Agora, essas marcas não são, necessariamente, sinais de um artista genial, sequer criativo. Primeiro: no meio de todo o tecido que compõe as influências formais de um determinado autor, deve sobressair (minimamente que seja) algo de si próprio. Segundo: todo o virtuosismo do mundo não compensará a falta de conteúdo, e um conteúdo de preferência (também minimamente) original. Muito bem. Como é que Kar-Wai se enquadra nisso tudo? Suas cores lembram as de Almodóvar, seu ritmo lembra a “paixão de filmar” da Nouvelle Vague, suas histórias de encontros e desencontros amorosos lembram tanta coisa que é até melhor deixar pra lá. Eu realmente precisaria ver mais filmes dele para saber com certeza o quanto de si sobressai no meio dessas coisas todas, mas há algo que já posso dizer agora: ainda que Wong Kar-Wai não vislumbre ou abra caminhos para o Cinema, o que ele faz segue muito bem – com o melhor dos talentos maneiristas – a tradição que o diretor escolheu.

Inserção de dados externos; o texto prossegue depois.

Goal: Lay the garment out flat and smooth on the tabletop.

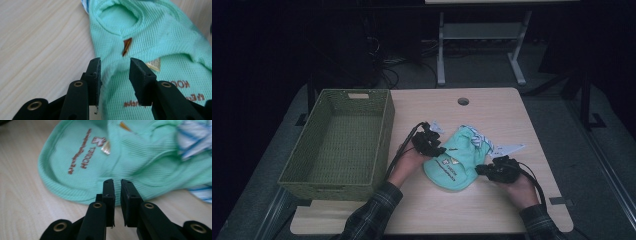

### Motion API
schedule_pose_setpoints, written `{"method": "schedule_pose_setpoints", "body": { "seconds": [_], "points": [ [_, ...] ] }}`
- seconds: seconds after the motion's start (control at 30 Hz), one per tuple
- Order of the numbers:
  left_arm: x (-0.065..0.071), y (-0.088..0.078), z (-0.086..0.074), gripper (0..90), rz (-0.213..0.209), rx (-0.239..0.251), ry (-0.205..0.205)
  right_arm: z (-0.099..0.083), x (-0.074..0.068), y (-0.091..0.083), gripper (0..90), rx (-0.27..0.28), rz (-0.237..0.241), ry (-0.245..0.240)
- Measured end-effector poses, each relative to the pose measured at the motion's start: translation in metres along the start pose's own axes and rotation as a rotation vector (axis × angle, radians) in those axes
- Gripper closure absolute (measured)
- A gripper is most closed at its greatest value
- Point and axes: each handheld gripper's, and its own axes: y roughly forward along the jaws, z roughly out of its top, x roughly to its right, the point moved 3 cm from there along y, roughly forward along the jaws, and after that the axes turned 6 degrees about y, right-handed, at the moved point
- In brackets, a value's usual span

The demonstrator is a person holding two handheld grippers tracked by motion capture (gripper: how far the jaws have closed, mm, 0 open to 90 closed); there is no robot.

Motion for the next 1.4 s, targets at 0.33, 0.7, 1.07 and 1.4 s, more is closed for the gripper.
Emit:
{"method": "schedule_pose_setpoints", "body": {
  "seconds": [0.33,0.7,1.07,1.4],
  "points": [
    [0.001,0.008,-0.007,61.2,0.014,-0.023,0.008,0.017,0.034,-0.012,76.1,0.033,-0.089,0.047],
    [0.0,0.01,-0.009,66.1,0.026,-0.026,0.012,0.029,0.079,-0.007,76.0,0.058,-0.162,0.148],
    [0.0,0.011,-0.01,80.2,0.015,-0.023,0.015,0.027,0.085,0.018,71.8,0.017,-0.161,0.17],
    [0.002,0.005,-0.007,86.7,-0.004,-0.004,0.01,0.028,0.086,0.012,87.7,0.026,-0.185,0.147]
  ]
}}
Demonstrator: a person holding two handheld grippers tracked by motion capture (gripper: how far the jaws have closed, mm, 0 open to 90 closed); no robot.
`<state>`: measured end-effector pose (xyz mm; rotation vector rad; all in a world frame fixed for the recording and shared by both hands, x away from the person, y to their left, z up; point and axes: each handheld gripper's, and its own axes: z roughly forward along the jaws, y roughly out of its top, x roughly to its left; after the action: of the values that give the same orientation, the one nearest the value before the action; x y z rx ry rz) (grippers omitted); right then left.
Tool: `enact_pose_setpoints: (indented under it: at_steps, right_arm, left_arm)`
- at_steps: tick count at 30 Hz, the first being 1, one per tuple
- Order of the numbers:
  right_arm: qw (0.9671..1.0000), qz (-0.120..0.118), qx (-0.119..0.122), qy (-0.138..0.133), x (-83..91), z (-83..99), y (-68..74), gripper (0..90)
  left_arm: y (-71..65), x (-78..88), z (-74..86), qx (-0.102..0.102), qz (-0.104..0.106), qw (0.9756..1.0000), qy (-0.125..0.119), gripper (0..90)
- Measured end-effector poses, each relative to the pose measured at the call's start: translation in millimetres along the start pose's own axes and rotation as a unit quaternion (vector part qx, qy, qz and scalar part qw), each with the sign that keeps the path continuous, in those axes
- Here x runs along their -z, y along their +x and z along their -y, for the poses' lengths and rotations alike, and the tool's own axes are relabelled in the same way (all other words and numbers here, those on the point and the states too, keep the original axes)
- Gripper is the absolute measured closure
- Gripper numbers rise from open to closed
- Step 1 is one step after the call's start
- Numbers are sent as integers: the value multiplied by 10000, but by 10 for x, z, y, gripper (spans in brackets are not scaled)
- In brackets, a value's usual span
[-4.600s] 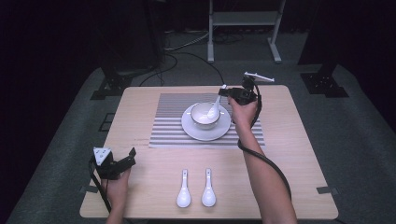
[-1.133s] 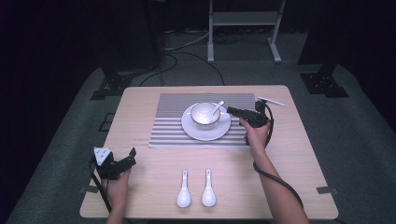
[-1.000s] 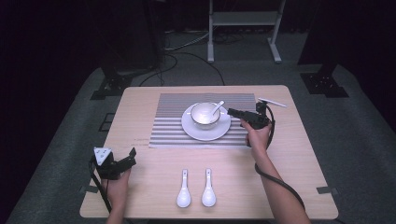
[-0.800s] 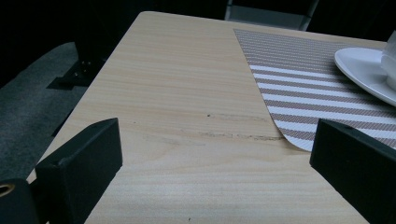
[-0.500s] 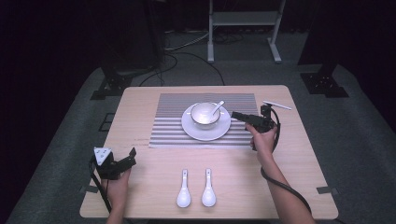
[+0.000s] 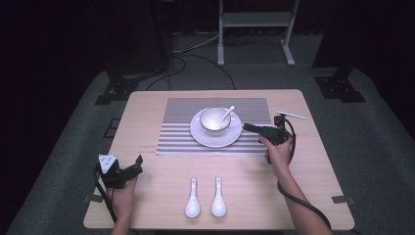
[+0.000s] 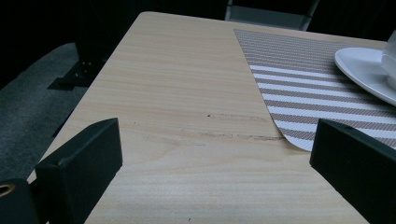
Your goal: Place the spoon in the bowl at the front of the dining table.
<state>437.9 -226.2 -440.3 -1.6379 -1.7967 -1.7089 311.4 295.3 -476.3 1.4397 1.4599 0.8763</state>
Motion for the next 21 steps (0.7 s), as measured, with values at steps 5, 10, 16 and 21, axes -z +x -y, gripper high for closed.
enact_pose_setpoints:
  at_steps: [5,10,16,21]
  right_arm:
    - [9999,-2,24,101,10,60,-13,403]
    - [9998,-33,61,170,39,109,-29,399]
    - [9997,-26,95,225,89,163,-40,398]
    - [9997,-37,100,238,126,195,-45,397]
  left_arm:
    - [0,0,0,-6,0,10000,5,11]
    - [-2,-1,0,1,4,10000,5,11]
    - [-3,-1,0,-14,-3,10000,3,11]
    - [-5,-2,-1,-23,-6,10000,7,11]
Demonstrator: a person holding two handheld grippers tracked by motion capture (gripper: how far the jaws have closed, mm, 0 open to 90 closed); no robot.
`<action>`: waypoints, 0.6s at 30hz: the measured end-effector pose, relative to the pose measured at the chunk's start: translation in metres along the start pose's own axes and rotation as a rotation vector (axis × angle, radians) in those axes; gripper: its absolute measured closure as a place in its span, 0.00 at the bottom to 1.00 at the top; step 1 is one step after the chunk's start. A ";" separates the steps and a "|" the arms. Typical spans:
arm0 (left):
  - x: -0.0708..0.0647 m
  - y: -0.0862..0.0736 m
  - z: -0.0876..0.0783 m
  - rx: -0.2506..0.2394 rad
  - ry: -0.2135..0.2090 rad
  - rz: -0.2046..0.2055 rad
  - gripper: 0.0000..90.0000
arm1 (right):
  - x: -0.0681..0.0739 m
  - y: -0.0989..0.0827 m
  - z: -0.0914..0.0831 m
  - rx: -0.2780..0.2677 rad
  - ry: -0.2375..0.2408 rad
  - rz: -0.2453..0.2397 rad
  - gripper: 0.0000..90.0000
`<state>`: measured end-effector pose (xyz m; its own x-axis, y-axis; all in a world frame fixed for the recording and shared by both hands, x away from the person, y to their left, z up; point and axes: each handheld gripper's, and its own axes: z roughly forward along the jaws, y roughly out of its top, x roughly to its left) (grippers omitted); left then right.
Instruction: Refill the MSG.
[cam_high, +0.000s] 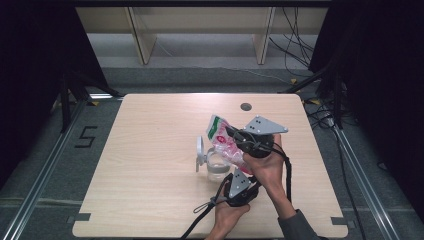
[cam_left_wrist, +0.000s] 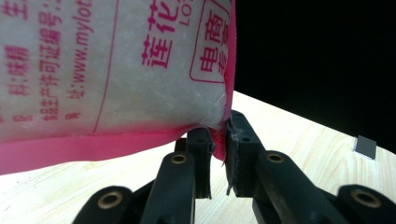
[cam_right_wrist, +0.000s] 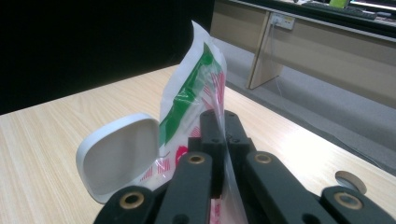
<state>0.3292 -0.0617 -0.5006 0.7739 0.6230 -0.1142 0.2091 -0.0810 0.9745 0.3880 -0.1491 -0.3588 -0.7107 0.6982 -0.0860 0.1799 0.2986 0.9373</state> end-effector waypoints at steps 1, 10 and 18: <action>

Um Beijo Roubado é uma fita gostosa de ver, com uma história bonita, com personagens cativantes. E para por aí. Não é um filme que vá transformar a vida do espectador, ou revelar-lhe novos planos de “realidade”. Mas é uma ótima arte “do cotidiano”, digamos assim: mostra-nos coisas que, de tão óbvias e banais, acabam passando despercebidas; reeduca o nosso olhar para a vida presente, o mundo presente, o momento presente, a pessoa presente. É a singeleza da poesia moderna, da crônica. Sim. Um Beijo Roubado é uma crônica bem poética, eis a definição. Em termos audiovisuais, é um vídeo-clipe dos afetos. É um filme para se ver no cinema à noite e, depois, circular pela vida noturna da cidade, vivendo e testemunhando as pequenas aventuras e desventuras que fazem a graça da nossa espécie. Eis a inspiração. Eis o que eu fiz.